Computational Engineering - learning outcomes
A candidate with a Master degree in Computational Engineering at UiS will have the following overall learning outcomes defined in terms of knowledge, skills and general competence:
K1: Has advanced knowledge in the field of uncertainty quantification and modeling for decision support. This means that the candidate has the ability to develop mathematical models that account for uncertainties contained in incomplete data and information and provide the basis for improved understanding and interpretation of data as well as for decision support.
K2: Advanced knowledge of effective methods for designing, developing and testing models.
K3: Advanced knowledge in the use of algorithms and computational thinking to solve discrete and continuous problems.
K4: Understand the limitations introduced by representing a complex system with a model.
K5: Understand the constraints associated with the chosen solution method, including approximation errors and constraints linked to the selection of specific algorithms or numerical methods.
K6: Understand the importance of quantifying relevant and material uncertainties to generate insight and informed decisions.

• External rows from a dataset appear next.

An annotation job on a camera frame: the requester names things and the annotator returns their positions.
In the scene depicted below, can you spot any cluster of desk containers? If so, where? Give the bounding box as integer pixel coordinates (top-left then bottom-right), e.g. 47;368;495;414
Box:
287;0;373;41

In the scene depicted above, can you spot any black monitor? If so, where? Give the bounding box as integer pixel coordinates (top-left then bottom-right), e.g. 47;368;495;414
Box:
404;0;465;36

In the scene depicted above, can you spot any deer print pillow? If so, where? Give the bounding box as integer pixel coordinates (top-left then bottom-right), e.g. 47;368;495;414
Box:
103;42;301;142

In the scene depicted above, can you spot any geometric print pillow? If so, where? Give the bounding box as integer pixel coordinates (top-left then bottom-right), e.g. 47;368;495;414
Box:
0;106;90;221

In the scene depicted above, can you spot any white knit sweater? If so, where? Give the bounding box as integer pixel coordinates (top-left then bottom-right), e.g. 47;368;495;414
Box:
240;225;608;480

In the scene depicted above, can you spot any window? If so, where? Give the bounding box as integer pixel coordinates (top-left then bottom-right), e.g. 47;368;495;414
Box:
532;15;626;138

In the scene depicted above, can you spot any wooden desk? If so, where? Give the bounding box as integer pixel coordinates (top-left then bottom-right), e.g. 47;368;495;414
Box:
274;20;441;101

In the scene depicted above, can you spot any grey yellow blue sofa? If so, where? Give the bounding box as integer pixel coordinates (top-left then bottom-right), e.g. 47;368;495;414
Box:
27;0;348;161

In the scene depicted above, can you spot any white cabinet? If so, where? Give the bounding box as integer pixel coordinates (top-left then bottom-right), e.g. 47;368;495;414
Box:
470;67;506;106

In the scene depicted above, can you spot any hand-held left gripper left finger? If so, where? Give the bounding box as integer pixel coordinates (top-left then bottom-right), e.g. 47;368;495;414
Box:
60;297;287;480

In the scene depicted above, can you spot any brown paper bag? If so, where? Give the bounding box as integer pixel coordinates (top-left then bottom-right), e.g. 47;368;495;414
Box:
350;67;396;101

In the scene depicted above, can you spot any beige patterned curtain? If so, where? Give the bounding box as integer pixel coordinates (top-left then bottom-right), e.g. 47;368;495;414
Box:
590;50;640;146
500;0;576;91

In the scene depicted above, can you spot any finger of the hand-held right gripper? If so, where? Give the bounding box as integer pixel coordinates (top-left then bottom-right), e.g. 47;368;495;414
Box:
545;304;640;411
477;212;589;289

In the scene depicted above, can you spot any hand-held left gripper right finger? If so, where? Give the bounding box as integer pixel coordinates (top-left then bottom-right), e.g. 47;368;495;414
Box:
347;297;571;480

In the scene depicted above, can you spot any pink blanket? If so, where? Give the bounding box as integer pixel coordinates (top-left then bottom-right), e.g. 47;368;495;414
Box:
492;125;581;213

K7: Deep understanding of the significance and consequences imbedded in the well-known quote: “All models are wrong, but some models are useful” (George Box, 1978).

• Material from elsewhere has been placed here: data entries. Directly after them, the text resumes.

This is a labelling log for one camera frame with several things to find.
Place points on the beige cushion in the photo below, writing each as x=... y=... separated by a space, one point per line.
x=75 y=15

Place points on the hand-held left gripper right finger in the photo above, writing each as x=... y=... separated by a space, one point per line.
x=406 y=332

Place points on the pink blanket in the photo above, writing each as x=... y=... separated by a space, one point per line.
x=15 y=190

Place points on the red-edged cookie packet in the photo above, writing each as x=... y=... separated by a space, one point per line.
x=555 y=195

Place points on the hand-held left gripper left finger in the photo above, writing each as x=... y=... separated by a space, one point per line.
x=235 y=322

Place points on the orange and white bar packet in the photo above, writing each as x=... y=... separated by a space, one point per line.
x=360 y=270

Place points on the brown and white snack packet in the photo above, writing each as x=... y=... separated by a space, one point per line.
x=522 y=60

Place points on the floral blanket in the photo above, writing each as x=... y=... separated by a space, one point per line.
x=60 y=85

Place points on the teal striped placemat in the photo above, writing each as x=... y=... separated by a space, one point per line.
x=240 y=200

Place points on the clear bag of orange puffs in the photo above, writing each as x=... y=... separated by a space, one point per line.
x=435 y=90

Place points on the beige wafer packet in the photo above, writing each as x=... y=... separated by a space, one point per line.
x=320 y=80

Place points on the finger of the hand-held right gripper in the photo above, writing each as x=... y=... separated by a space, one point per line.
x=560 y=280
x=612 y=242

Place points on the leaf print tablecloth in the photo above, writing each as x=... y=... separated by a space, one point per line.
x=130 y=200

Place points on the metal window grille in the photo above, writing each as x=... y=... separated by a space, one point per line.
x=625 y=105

S1: Analyze and act critically to different sources of information and apply them to structure and formulate professional and scientific reasoning according to modeling, uncertainty quantification, simulation, optimization and decision support.
S2: Detailed knowledge and experience of programming in at least one high level programming language.

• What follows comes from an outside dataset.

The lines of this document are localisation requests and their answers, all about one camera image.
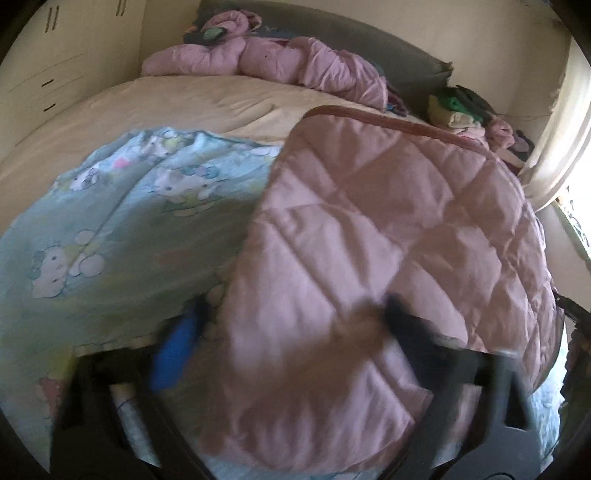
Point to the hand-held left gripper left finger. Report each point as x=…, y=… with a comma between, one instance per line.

S3: Determine model parameters using data and expert knowledge.
S4: Be able to find the right balance between a model's usefulness (how credible is the understanding generated by the model) and manageability (any analysis must be completed within given time and resource constraints).
S5: Develop custom modeling programmes for specific decision- or optimization situations.
S6: Model systems and develop new instruments and applications for gathering relevant data, analysis and management in accordance with established engineering principles.
S7: Evaluate instruments and applications to quantify the value of information and to optimize the data gathering, analysis and management.
S8: Perform sensitivity analysis of model parameters to generate additional insights and understanding.
G1: Develop hypotheses and suggest systematic ways to test these using mathematical models.
G2: Communicate in a professional way about scientific problems, decisions, results of data, uncertainty, and modeling analysis - both to specialists and to the general public.
G3: Utilize the generic nature that lies in the use of mathematical formulations to actively seek to transfer knowledge between different applications.
G4: Utilize the mathematical formulation to gain insight into the core of the problem that is uncover the most basic mechanisms that govern the process being studied.
G5: Insight into “The Art and Science of Mathematical Modeling”.